= Kate Aumonier =

British singer

Kate Aumonier is a London based singer-songwriter born in Sussex, England. Her debut album was released in 2004 entitled 'Here I am'.

==Biography==
As a former drama school student, she was talent spotted by veteran UK producer Glyn Johns, a friend of Aumonier's father at the age of 17. Johns was most impressed by her vocal talents and recommended that she travel to Los Angeles and team up with his son Ethan, also a well known producer. Johns found Aumonier session work on Emmylou Harris and Linda Ronstadt’s Grammy-nominated duo album, Western Wall: The Tucson Sessions. In 2000, Aumonier returned to the UK where she began a residency at "The Kashmire Klub", one of London's up-and-coming venues. She opened for A-ha at the Royal Albert Hall and toured the country. Aumonier then teamed up with fellow songwriter Tim Lind and began on writing material for a planned solo project.

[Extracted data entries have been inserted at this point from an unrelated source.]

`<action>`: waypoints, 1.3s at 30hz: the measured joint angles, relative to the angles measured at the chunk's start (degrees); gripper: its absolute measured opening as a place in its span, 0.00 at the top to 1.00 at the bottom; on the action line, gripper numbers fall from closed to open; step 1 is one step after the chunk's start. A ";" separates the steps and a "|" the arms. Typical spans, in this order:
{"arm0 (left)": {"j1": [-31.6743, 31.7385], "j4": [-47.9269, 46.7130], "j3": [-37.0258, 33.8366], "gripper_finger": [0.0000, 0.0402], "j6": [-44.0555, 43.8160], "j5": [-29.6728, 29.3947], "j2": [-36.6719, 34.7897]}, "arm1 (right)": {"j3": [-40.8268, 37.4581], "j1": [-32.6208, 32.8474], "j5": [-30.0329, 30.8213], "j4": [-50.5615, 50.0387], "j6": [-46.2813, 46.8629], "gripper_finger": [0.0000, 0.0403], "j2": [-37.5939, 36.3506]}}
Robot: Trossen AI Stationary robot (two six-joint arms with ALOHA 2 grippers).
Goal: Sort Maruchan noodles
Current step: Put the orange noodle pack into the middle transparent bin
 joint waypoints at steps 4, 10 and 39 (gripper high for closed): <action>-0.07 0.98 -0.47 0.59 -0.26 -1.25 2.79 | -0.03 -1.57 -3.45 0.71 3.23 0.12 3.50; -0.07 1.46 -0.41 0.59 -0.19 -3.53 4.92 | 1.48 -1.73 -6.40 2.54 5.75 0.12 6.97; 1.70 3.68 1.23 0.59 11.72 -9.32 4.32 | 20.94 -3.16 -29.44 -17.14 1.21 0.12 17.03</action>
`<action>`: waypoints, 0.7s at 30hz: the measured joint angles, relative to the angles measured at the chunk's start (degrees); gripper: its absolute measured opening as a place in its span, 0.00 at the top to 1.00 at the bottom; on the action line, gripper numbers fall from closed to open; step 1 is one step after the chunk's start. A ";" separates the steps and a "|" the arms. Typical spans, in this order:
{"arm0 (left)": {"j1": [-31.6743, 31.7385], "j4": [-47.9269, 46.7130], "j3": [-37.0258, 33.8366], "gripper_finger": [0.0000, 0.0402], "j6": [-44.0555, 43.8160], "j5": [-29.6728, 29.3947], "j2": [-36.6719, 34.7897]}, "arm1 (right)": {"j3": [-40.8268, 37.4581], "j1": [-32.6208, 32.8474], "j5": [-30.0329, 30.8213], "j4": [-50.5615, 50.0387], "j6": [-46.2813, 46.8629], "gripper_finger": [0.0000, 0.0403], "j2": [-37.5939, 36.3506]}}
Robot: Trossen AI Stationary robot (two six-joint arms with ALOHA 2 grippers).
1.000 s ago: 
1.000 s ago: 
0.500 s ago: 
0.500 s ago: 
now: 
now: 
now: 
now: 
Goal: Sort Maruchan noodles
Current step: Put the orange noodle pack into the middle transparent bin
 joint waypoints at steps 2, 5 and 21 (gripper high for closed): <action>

This later moved closer to fruition when she signed a recording contract with the "When!" offshoot of Sanctuary Records. The four-track Fall From Grace EP was released at the end of 2003 and overall attracted good reviews with attention being paid to her raw vocal talent and her ability to craft sumptuous, melodic pop rock songs. All of the tracks from the EP were included on her debut album "Here I Am", which was released in July 2004. In 2005 she got a slot on Sunday at the Isle of Wight Festival.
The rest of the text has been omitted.